◆ TASK ◆
Each entry below is to be restated word for word, with no pictures carried over.

======== RECORD EXCERPTS ========

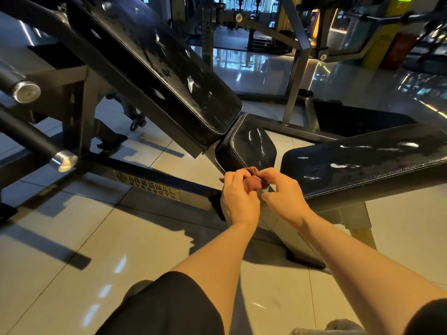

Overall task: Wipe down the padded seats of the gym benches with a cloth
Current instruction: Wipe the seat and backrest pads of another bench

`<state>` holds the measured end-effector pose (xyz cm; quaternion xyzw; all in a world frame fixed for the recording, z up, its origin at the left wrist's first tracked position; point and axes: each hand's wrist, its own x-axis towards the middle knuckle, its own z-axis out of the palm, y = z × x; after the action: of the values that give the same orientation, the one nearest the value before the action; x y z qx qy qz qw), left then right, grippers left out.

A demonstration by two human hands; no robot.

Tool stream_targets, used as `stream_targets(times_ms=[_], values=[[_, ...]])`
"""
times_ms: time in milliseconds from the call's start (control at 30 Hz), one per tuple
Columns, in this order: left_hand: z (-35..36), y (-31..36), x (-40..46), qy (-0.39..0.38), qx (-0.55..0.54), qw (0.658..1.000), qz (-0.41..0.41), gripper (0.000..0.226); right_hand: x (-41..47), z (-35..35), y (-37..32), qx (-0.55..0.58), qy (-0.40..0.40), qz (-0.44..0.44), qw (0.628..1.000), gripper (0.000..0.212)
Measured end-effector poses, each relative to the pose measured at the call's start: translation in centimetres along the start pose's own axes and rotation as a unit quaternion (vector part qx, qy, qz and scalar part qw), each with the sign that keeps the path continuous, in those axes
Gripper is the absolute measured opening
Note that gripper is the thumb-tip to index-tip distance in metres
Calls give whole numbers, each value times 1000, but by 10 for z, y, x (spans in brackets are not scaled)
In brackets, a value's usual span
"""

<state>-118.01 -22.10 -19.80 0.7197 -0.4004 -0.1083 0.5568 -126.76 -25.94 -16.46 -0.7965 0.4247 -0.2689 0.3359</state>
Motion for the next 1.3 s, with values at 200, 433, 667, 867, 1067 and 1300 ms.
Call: stream_targets(times_ms=[200,433,667,867,1067,1300], values=[[-23,-17,3,-118,38,992,18,28,0,-1,0,-3,-6,29,1000,47],[-12,-6,9,109,-5,994,13,27,2,0,1,-2,7,27,1000,52],[12,-11,-9,-50,-114,979,-162,7,2,1,4,0,6,28,1000,48],[24,5,-19,123,-78,980,-136,8,6,-3,1,5,0,23,1000,43],[20,8,-14,55,-140,984,-95,3,7,-3,5,1,-9,8,1000,44],[-11,-11,12,32,39,998,-40,17,8,-4,6,-9,-7,1,1000,48]])
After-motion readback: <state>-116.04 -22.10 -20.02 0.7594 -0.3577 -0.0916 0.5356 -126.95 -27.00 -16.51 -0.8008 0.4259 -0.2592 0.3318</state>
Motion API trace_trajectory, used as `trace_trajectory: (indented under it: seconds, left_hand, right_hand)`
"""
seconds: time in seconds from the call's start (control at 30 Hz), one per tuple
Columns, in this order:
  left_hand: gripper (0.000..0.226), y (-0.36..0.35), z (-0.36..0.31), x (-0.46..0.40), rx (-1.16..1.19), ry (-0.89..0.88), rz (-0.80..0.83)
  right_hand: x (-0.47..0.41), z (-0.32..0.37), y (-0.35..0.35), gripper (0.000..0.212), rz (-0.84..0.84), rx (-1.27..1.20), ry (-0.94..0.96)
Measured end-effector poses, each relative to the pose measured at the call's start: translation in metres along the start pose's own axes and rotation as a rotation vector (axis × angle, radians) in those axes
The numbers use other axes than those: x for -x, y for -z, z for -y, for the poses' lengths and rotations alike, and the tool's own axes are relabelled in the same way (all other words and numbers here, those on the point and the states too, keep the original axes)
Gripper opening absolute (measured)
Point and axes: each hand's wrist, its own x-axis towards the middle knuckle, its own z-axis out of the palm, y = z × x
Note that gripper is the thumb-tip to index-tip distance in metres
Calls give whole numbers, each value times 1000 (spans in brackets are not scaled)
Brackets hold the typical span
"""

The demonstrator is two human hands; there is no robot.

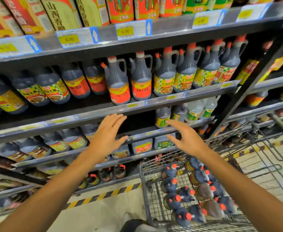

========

◆ EXERCISE RESULT ◆
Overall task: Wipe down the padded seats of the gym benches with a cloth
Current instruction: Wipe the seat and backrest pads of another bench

`<state>` holds the measured end-effector pose (xyz cm; quaternion xyzw; all in a world frame fixed for the recording, z up, its origin at the left wrist's first tracked position; point and axes: each hand's wrist, its own x-axis towards the middle knuckle, its own z-axis out of the palm, y = z × x; after the action: of the values that give the same orientation, the one nearest the value before the action; x y z qx qy qz qw), left then right, grippers left out.

A demonstration by two human hands; no robot.

Tool stream_targets, used as `stream_targets(times_ms=[_], values=[[_, ...]])`
"""
times_ms: time in milliseconds from the call's start (control at 30 Hz), one per tuple
Columns, in this order: left_hand: z (-35..36), y (-31..36), x (-40..46), qy (-0.39..0.38), qx (-0.55..0.54), qw (0.658..1.000), qz (-0.41..0.41), gripper (0.000..0.226); right_hand: x (-41..47), z (-35..35), y (-37..32), qx (-0.55..0.58), qy (-0.40..0.40), qz (-0.44..0.44), qw (0.628..1.000), gripper (0.000..0.212)
Measured end-effector poses, each relative to the pose measured at the call's start: translation in centimetres along the start pose's own axes and rotation as a unit quaternion (vector part qx, qy, qz and scalar part qw), each with the sign that keeps the path continuous, in those axes
Gripper is the absolute measured opening
Note that gripper is the thumb-tip to index-tip distance in metres
Calls give whole numbers, each value times 1000, but by 10 for z, y, x (spans in brackets are not scaled)
In brackets, a value's usual span
"""

<state>-118.01 -22.10 -19.80 0.7197 -0.4004 -0.1083 0.5568 -126.76 -25.94 -16.46 -0.7965 0.4247 -0.2689 0.3359</state>
Motion for the next 1.3 s, with values at 200, 433, 667, 867, 1067 and 1300 ms.
Call: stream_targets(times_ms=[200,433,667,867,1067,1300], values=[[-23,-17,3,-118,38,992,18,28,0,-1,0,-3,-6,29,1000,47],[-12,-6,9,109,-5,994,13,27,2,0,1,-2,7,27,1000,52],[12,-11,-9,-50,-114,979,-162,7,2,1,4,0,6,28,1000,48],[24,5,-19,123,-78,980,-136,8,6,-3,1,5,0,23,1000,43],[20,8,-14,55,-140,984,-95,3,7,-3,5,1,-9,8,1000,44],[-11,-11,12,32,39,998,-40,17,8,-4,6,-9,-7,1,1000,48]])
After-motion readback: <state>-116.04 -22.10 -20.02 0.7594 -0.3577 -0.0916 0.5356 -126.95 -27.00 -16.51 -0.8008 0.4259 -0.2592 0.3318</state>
Motion API trace_trajectory, used as `trace_trajectory: (indented under it: seconds, left_hand, right_hand)`
"""
seconds: time in seconds from the call's start (control at 30 Hz), one per tuple
Columns, in this order:
  left_hand: gripper (0.000..0.226), y (-0.36..0.35), z (-0.36..0.31), x (-0.46..0.40), rx (-1.16..1.19), ry (-0.89..0.88), rz (-0.80..0.83)
  right_hand: x (-0.47..0.41), z (-0.32..0.37), y (-0.35..0.35), gripper (0.000..0.212), rz (-0.84..0.84), rx (-1.27..1.20), ry (-0.94..0.96)
Measured end-effector poses, each relative to the pose measured at the call's start: translation in metres along the start pose's own axes and rotation as a rotation vector (axis × angle, radians) in those axes
The numbers use other axes than those: x for -x, y for -z, z for -y, for the poses' lengths and rotations alike, and the tool's own axes are relabelled in the same way (all other words and numbers here, those on the point and the states too, keep the original axes)
Gripper opening absolute (measured)
Point and axes: each hand's wrist, its own x-axis towards the middle knuckle, its own z-axis out of the palm, y = z × x
Note that gripper is the thumb-tip to index-tip distance in metres
Calls give whole numbers, each value times 1000 (spans in brackets are not scaled)
Brackets hold the typical span
"""

The demonstrator is two human hands; there is no robot.

That concludes the output.